(Beginning of WORKING DATA)

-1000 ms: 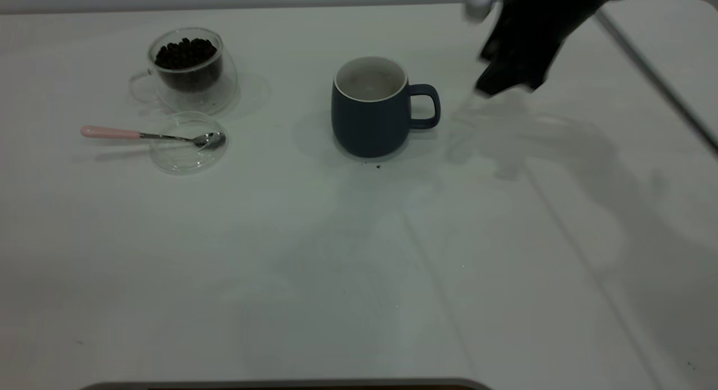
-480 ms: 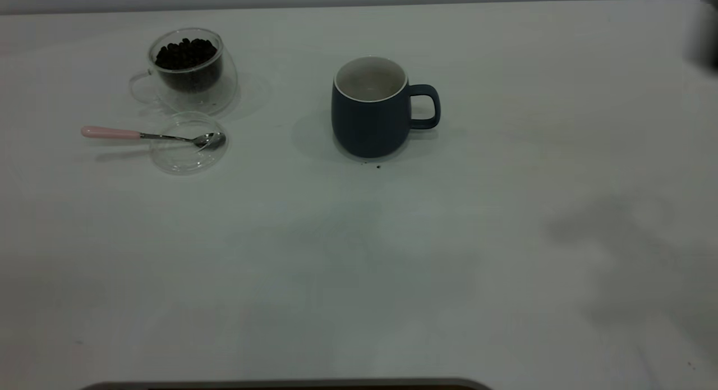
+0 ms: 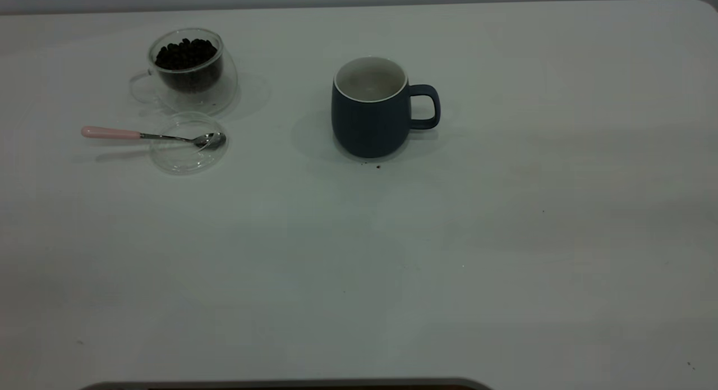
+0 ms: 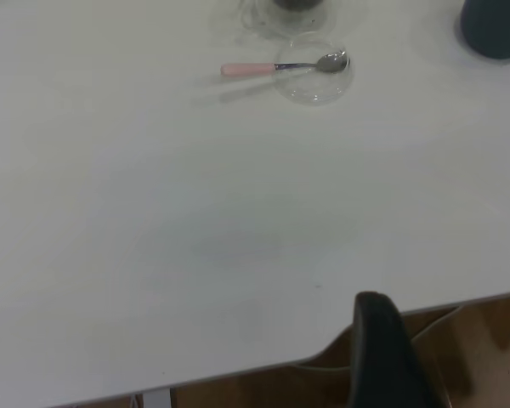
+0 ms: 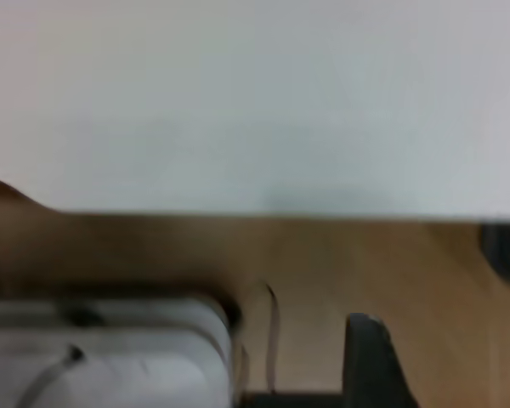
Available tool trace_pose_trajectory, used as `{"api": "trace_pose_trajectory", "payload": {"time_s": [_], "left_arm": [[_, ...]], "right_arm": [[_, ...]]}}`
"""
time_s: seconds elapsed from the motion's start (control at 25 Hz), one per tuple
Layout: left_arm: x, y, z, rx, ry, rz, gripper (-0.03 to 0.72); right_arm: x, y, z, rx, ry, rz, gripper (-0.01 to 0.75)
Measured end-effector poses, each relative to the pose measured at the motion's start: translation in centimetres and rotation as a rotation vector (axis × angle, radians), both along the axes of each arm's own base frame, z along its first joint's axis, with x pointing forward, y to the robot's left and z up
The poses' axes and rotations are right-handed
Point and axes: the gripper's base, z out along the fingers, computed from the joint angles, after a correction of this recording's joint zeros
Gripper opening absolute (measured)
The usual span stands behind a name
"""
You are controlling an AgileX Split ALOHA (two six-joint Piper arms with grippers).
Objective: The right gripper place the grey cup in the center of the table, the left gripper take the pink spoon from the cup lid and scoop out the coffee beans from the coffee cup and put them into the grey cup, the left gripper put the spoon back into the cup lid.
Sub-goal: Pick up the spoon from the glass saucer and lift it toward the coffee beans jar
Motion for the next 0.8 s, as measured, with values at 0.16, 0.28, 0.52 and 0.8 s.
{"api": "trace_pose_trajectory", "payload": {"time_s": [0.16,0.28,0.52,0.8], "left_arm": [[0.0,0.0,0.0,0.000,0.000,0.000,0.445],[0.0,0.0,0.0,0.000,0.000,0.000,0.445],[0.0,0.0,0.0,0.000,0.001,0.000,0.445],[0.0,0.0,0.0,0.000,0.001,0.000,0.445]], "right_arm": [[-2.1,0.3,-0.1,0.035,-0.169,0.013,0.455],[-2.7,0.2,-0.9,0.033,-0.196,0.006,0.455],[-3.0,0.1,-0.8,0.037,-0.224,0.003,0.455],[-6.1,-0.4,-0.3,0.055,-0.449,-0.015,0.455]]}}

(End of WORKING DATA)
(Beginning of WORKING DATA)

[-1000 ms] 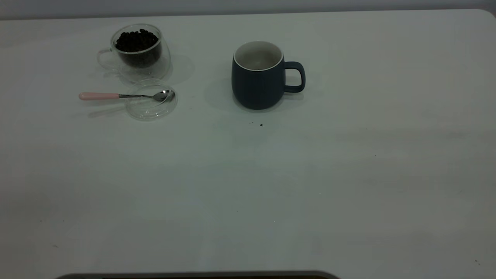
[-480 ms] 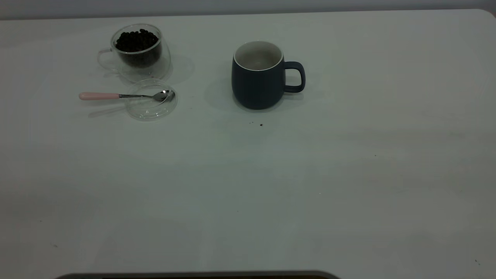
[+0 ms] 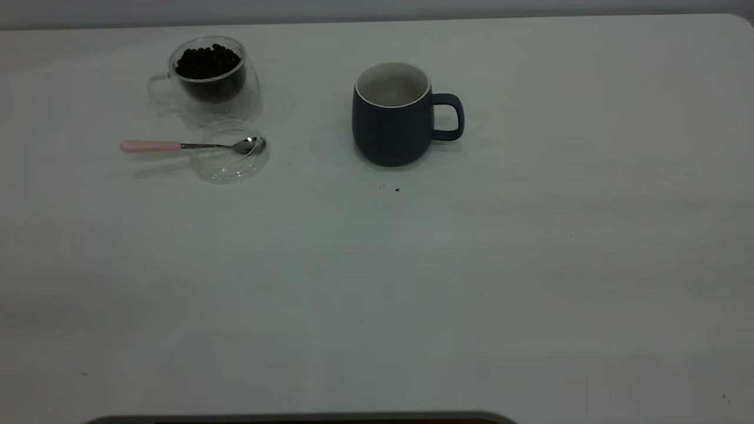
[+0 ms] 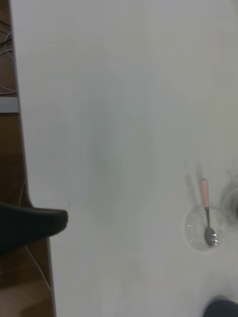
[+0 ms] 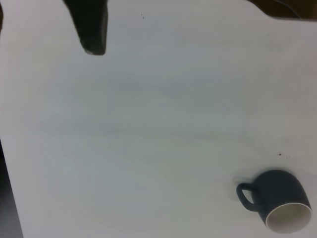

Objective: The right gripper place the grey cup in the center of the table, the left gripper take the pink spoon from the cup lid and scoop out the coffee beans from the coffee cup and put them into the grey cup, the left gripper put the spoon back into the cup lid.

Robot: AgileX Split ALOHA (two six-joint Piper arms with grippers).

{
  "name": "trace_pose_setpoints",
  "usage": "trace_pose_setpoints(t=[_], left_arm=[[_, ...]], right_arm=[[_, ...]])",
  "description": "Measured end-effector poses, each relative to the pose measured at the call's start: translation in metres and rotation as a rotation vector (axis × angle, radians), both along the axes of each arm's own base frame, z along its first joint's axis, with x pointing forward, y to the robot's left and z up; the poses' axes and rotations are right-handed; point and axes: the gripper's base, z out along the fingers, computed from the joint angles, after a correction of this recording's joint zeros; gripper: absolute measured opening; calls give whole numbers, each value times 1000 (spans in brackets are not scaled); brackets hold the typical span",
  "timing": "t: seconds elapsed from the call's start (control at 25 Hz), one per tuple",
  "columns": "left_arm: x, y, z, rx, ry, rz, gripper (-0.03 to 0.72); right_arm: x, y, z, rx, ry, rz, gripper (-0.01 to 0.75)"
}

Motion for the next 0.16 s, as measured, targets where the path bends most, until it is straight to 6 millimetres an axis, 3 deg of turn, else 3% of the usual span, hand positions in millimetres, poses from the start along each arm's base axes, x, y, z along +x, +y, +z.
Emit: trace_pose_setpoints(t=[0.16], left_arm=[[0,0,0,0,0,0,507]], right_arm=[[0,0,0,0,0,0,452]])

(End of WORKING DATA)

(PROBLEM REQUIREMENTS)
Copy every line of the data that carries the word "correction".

(RESPONSE AREA)
Point and axes: the gripper's base, z out along the fingers, computed from the joint angles, after a correction of this recording's joint zeros
  "description": "Measured end-effector poses, each relative to the pose measured at the call's start: translation in metres and rotation as a rotation vector (axis × angle, radians), both along the axes of each arm's own base frame, z along its first joint's axis, with x pointing forward, y to the robot's left and z up; the poses' axes and rotations are right-handed; point and axes: the gripper's base, z out along the fingers, computed from the joint angles, after a correction of this recording's joint zeros; gripper: absolute measured opening; calls give whole numbers, each value times 1000 (spans in brackets are not scaled); brackets hold the typical span",

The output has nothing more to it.